Internet gambling proponents suffered a major setback Tuesday when a federal appeals court refused to strike down a 2006 law in which Congress banned all Internet gambling transactions that would be illegal in the gambler's state.
In Interactive Media Entertainment & Gaming Association v. Attorney General of the United States, a unanimous three-judge panel of the 3rd U.S. Circuit Court of Appeals rejected arguments that the law should be declared void for vagueness.
Writing for the court, 3rd Circuit Judge Dolores K. Sloviter found that the Unlawful Internet Gambling Enforcement Act of 2006 "clearly provides a person of ordinary intelligence with adequate notice of the conduct that it prohibits."
Lawyers for the gaming interests focused on the statute's use of the phrase "unlawful Internet gambling," which, they argued, lacks any "ascertainable and workable definition."
But Sloviter found that a plaintiff who raises a facial challenge to a statute on vagueness grounds "must demonstrate that the law is impermissibly vague in all of its applications."
With that test in mind, Sloviter found that UIGEA "cannot be deemed impermissibly vague in all its applications" because several states prohibit all gambling activity or specifically ban Internet gambling.
Law professor Stephen A. Saltzburg of George Washington University, arguing for Interactive Media, urged the court to consider the hypothetical situation in which a gambler in a state that prohibits all gambling makes a bet over the Internet with a gambling business in a foreign jurisdiction that permits such activity.
In such a scenario, Saltzburg argued, it would be impossible, as a matter of law, for the bettor to know where the bet was placed.
Sloviter disagreed, saying there was nothing in the law "to suggest that Congress meant anything other than the physical location of a bettor or gambling business" in the definition of "unlawful Internet gambling."
"To the extent that Interactive's hypothetical raises a vagueness problem, it is not with the act, but rather with the underlying state law," Sloviter wrote in an opinion joined by Judges Thomas L. Ambro and Kent A. Jordan.
"It bears repeating that the act itself does not make any gambling activity illegal," Sloviter wrote. "Whether the transaction in Interactive's hypothetical constitutes unlawful Internet gambling turns on how the law of the state from which the bettor initiates the bet would treat that bet, i.e., if it is illegal under that state's law, it constitutes 'unlawful Internet gambling' under the act."
In the final pages of the decision, Sloviter also rejected the argument that UIGEA violates a gambler's constitutional privacy rights.
To the contrary, Sloviter found, the act of gambling -- even in the privacy of one's own home -- is not protected by any privacy right found in the U.S. Constitution.
In making the privacy argument, Sloviter said, the plaintiffs relied primarily on two cases that dealt with the right to privacy in sexual matters -- the U.S. Supreme Court's 2003 decision in Lawrence v.
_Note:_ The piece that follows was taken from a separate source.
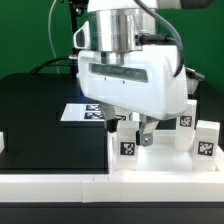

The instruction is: Assemble square table

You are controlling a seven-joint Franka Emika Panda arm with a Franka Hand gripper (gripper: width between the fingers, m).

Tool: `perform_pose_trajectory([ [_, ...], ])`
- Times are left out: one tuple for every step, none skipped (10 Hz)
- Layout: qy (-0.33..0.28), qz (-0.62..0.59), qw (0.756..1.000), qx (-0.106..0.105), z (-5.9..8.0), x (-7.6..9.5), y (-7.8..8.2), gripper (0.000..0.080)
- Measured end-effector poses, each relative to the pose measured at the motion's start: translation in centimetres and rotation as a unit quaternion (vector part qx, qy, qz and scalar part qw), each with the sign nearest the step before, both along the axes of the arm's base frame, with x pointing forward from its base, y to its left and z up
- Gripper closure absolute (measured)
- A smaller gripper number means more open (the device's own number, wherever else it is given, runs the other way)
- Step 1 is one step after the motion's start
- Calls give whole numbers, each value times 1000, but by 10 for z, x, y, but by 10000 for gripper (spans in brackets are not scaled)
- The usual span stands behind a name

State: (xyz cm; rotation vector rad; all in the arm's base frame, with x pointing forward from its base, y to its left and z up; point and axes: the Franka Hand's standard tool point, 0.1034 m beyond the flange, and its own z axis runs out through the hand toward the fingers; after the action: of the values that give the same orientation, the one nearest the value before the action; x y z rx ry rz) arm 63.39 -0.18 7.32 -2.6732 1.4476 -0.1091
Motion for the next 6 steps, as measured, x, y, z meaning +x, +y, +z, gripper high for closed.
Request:
perform_pose_trajectory([
  [-8, 66, 998, -13, 1, 2, -1, 151],
  [-29, 193, 980, -41, 1, 6, 0, 150],
  [-31, 305, 950, -55, -1, 2, 4, 150],
  [-30, 339, 938, -60, -1, 1, 5, 150],
  [-30, 329, 942, -59, -2, 1, 4, 198],
  [-29, 319, 946, -58, -2, 1, 4, 198],
])
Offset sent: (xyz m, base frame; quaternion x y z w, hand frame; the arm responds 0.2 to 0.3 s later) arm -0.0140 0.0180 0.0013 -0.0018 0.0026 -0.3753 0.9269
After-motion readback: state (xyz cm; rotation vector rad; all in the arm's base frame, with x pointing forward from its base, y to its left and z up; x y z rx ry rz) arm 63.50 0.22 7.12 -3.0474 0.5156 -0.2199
Texas, which struck down all laws that criminalized homosexual conduct, and the 2008 decision by the 5th Circuit in Reliable Consultants Inc. v. Earle that struck down a Texas law banning the sale of sex toys.
"Interactive's reliance on those cases is misplaced," Sloviter wrote.
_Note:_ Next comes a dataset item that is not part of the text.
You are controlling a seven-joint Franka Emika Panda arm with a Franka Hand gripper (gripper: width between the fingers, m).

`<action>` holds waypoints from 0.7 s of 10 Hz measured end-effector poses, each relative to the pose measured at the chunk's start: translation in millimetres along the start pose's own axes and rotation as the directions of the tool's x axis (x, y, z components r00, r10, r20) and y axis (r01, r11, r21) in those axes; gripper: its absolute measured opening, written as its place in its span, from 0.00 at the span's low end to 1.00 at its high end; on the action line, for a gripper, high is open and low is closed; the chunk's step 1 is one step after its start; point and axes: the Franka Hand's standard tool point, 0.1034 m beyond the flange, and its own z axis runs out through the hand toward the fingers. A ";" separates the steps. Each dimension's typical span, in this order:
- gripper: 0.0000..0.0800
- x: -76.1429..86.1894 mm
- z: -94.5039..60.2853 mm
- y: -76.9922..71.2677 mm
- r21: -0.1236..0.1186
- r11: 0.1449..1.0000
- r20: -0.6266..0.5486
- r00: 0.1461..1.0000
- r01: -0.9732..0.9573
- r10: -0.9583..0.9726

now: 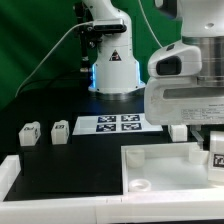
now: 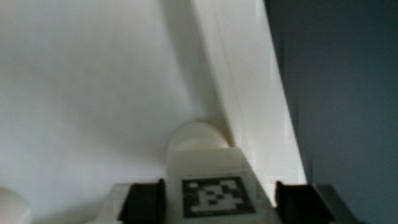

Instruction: Assemble one leg

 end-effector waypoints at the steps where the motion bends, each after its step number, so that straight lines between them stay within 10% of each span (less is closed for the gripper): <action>1: 0.37 -0.4 0.0 -0.7 0.004 0.994 0.002 0.994 -0.109 0.109; 4: 0.37 1.0 1.7 -3.9 0.024 0.905 0.021 0.906 -0.424 0.424; 7: 0.37 4.7 2.6 -7.4 0.105 0.651 0.035 0.657 -0.751 0.753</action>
Offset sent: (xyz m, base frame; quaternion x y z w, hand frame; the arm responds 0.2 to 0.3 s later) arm 0.0146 0.0006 -0.0081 0.0122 0.0025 0.3250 0.9456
"Both Lawrence and Earle involved state laws that barred certain forms of sexual conduct between consenting adults in the privacy of the home," Sloviter wrote.
As a result, Sloviter said, the cases focused on "the most private human conduct, sexual behavior, and in the most private of places, the home."
By contrast, Sloviter found that "gambling, even in the home, simply does not involve any individual interests of the same constitutional magnitude" and therefore "is not protected by any right to privacy under the Constitution."
In an interview, lead plaintiffs attorney Eric M. Bernstein of Warren, N.J., said "obviously we still believe that the act is, in and of itself, unconstitutional."
The 3rd Circuit, Bernstein said, did a better job of defining the terms used in the law than Congress had.
When asked if Interactive will be pursuing any further appeals, such as a bid for an en banc reargument before all 12 of the 3rd Circuit's active judges, Bernstein said, "We are discussing with our client right now what options are available."